You may be thinking, “Okay, but why write a whole thing on these comments?” To which I say, “I’m sick and tired of children, teens, young adults being underestimated and belittled, and then in the next sentence be ripped apart for not being ‘responsible’ or ‘being disrespectful.'” If we continually set the bar so low- make excuses – never set expectations, then we absolutely have no right to hold them responsible for being the adults we need them to be.

In The Irreducible Needs of Children, by T. Berry Brazelton and Stanley Greenspan, they identify Seven Needs of Infants and Children: 1. Nurturing Relationships. 2. Physical Protection, Safety, and Regulation. 3. Experiences Tailored to Individual Experiences. 4. Developmental Appropriate Experiences 5. Limit Setting, Structure, and Expectations. 6. Stable, Supportive Communities and Cultural Communities. 7. Protecting the Future. (Highly recommend this book to anyone who is in the child care field, or is interested in child development! Also, Dr. Brazelton’s series “Touchpoints” are top-notch for age specific expectations, and also things like potty training, etc. Link Below.)

To secure the seventh need, the previous six needs have to be solid. One and two start at the moment a baby is born, bonding, attending to hunger, diapers, sleep, etc. As they grow we allow them to experience things that will allow them to develop their thoughts and beliefs and interests in the world around them.
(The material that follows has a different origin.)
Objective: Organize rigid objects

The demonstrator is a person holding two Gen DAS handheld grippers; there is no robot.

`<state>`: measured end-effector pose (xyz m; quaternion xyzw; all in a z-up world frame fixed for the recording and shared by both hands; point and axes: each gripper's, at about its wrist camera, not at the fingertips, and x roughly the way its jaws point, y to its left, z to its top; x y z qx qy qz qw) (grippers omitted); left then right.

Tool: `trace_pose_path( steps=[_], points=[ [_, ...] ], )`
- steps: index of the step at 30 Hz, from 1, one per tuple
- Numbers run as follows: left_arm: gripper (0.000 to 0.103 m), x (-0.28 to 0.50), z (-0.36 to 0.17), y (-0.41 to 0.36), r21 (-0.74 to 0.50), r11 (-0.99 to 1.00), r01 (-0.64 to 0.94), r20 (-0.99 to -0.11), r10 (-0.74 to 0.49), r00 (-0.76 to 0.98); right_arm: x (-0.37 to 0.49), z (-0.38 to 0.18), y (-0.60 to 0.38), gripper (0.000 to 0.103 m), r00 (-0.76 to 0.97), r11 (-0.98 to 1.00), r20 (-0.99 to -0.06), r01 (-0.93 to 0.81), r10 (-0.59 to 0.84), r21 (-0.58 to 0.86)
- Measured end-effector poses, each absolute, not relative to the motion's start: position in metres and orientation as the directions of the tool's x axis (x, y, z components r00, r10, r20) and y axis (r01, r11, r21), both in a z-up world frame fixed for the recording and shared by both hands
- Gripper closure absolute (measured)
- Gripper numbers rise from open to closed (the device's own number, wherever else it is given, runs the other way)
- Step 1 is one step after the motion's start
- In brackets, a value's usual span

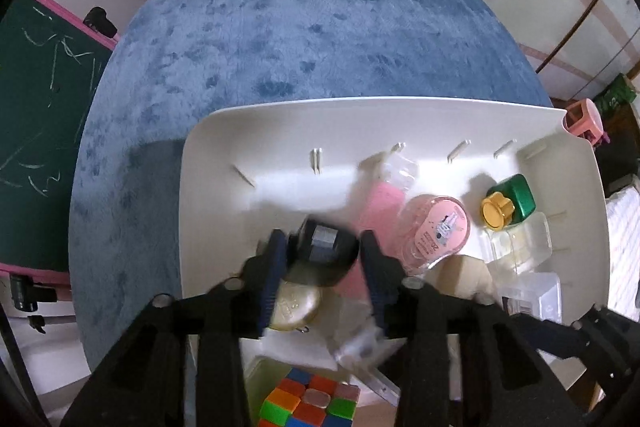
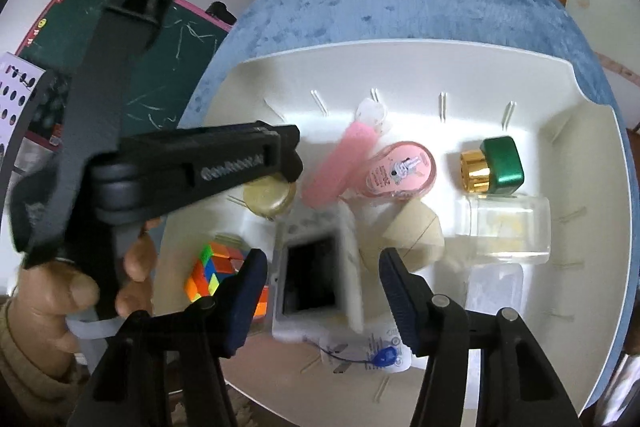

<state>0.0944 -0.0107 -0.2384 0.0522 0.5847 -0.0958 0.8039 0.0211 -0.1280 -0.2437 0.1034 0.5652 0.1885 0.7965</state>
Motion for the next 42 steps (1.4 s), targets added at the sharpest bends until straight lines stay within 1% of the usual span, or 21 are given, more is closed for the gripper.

The Limits, structure, and expectations can start at birth also- bedtime routines, how long they will cry until you come and pick them up, and then these expand into where they are allowed to crawl, walk, play. As they get older, you establish a community that will look out for your child and you will look out for theirs. This community will most likely have very common expectations of their children as you do for yours.

I’m not a big fan of the parenting categories either: helicopter, lawn mower, gentle, free range, strict, discipline. All just seem extreme, but I do know some parents decide on one way and really stick with it. I know that there are a lot of thoughts about each generation’s parenting and about the children of each generation. We have all been stereotyped, unfortunately. But here is the bottom line: how will our 18, 19, 20 year olds know what the expectations are for them, if we don’t begin now? If we make the excuse, “boys will be boys” at 5 years old, something has got to happen between 5 and 18.

There are many “happenings” that have triggered this post today. So the following is simply an example, and honestly, it breaks my heart that leadership is not using this opportunity to meet with these young adults to help them learn and understand the inappropriateness of what was done and how they need to take responsibility, not make excuses. But unfortunately the leaders are making the excuses, which seems to be signaling to the younger generation that they can just make them too. This is one group, but it’s happening in all parties, in every state, in every community, we all have to help raise the upcoming generations. How can we do this? We can first start on our knees! Then, watching our mouths, what we say, how we say it, and who we say it to and around. How we act, react, and don’t act. Silence can speak up just as much as words. Both are needful. What we post. Unfortunately, we have a President who likes to post dumping poo on his country, so the responsibility of raising leaders are on our shoulders now more than ever!

https://www.politico.com/news/2025/10/14/private-chat-among-young-gop-club-members-00592146

We can do this! Our children and young adults don’t need excuses made for them! They just need a little guidance, few limits, and a bar set of healthy expectations and boundaries. And always their input should be considered.

Life Book of the Week: The Polio Pioneer: Dr. Jonas Salk and the Polio Vaccine, by Linda Elovitz Marshall. Dr. Salk, was a child of immigrants, who saw the devastation at the end of WWII and was determined to make the world a better place. And that he did and so much more!